● **Task directions**
Set down exactly the lines below, starting at the one that contains "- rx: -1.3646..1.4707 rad" and ending at the one that contains "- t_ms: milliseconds", with both of those lines included and nothing else.

********************

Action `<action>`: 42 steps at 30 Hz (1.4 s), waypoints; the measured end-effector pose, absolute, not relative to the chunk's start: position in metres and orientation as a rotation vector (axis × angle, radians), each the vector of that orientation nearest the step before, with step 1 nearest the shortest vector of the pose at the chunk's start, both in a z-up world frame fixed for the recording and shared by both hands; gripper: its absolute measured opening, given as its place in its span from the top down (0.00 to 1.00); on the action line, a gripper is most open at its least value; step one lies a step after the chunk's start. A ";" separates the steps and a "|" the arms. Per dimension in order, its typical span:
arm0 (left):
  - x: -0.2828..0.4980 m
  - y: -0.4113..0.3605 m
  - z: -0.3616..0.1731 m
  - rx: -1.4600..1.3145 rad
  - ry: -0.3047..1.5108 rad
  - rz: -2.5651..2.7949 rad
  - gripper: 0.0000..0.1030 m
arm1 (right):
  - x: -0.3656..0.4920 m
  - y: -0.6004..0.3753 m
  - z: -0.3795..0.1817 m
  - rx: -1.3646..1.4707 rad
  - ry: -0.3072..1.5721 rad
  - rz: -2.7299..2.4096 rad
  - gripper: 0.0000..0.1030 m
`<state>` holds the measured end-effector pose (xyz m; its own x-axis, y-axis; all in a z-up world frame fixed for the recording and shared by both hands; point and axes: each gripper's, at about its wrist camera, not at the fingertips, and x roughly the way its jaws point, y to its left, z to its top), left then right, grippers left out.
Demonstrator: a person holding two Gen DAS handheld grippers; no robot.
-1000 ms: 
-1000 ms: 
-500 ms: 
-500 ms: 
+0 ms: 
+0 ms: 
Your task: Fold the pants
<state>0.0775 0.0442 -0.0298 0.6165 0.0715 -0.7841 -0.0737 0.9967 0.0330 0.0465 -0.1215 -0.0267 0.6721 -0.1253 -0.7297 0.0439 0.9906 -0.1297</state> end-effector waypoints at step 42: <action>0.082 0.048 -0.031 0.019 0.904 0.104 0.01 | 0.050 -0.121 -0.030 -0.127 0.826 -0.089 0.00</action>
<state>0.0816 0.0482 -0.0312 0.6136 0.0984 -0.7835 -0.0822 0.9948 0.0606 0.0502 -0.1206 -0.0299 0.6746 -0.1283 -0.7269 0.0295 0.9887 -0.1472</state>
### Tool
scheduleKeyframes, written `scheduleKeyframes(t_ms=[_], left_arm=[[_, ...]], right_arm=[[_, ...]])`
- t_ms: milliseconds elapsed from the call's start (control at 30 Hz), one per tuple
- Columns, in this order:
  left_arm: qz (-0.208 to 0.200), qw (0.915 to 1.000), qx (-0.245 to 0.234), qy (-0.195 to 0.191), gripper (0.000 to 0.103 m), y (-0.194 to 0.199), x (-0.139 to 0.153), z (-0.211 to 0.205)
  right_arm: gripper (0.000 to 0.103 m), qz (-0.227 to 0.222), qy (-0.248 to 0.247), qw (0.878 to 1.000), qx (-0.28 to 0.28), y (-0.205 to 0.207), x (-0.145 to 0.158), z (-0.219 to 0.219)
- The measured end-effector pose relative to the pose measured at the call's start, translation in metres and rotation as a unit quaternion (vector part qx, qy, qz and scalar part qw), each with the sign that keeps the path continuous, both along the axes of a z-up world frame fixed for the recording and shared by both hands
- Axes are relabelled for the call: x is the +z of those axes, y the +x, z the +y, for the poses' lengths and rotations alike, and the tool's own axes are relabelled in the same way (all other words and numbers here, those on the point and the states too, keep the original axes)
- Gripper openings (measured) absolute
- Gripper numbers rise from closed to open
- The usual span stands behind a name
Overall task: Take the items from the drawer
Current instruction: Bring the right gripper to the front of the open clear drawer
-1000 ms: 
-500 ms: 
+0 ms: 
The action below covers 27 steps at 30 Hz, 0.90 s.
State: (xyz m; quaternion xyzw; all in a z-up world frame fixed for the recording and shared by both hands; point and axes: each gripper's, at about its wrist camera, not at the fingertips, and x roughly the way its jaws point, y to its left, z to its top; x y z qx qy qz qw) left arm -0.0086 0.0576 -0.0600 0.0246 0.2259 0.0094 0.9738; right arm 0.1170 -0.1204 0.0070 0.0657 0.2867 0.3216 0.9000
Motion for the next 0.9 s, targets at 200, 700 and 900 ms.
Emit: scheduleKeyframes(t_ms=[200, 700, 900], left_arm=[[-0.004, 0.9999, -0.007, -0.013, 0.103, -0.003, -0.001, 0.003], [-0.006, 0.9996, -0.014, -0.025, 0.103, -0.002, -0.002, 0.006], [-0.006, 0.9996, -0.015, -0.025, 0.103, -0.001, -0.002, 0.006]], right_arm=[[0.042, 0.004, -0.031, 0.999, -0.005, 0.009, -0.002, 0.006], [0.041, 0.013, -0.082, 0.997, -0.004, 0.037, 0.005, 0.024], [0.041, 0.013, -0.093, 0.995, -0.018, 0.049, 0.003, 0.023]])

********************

● **Response to this exercise**
  - rx: -1.3646..1.4707 rad
  - ry: -0.3072..1.5721 rad
  - rz: -2.7299..2.4096 rad
  - gripper: 0.0000..0.1030 m
`<state>` holds the measured end-effector pose (xyz m; its own x-axis, y-axis; all in a z-up world frame fixed for the recording and shared by both hands; point and axes: each gripper's, at about its wrist camera, not at the fingertips, and x roughly the way its jaws point, y to its left, z to its top), left then right, grippers left out.
Demonstrator: a person holding two Gen DAS handheld grippers; no robot.
-1000 ms: 
-1000 ms: 
-500 ms: 
-500 ms: 
+0 ms: 
+0 ms: 
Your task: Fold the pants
<state>0.0775 0.0442 -0.0298 0.6165 0.0715 -0.7841 -0.0737 0.9967 0.0330 0.0465 -0.1215 -0.0267 0.6721 -0.1253 -0.7297 0.0439 0.9906 -0.1297</state> end-effector waypoints at step 42: <action>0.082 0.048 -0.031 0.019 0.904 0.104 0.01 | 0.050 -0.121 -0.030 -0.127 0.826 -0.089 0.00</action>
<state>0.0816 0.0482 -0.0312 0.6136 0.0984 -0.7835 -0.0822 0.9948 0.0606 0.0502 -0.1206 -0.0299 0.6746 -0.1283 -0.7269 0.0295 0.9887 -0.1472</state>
### Tool
scheduleKeyframes, written `scheduleKeyframes(t_ms=[_], left_arm=[[_, ...]], right_arm=[[_, ...]])`
- t_ms: milliseconds elapsed from the call's start (control at 30 Hz), one per tuple

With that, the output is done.